YOUR ASSIGNMENT >> What is the number of lines in the data below that hold the word "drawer"? Give nothing beyond that number.

-*-*-

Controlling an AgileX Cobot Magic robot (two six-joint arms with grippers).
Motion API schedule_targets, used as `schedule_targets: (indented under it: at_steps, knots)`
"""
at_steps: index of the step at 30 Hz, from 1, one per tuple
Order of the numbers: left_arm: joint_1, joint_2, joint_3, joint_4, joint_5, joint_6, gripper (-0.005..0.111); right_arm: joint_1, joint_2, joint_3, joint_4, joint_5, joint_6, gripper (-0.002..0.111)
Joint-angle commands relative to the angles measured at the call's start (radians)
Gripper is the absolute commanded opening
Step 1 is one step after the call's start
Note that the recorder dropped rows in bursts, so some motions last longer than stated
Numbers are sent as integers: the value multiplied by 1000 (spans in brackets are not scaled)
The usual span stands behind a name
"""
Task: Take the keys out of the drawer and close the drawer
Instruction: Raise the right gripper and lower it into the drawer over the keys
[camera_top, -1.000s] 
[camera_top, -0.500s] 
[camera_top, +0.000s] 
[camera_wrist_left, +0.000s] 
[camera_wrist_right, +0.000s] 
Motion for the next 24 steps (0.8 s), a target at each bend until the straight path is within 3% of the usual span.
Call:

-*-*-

REPLY >> 2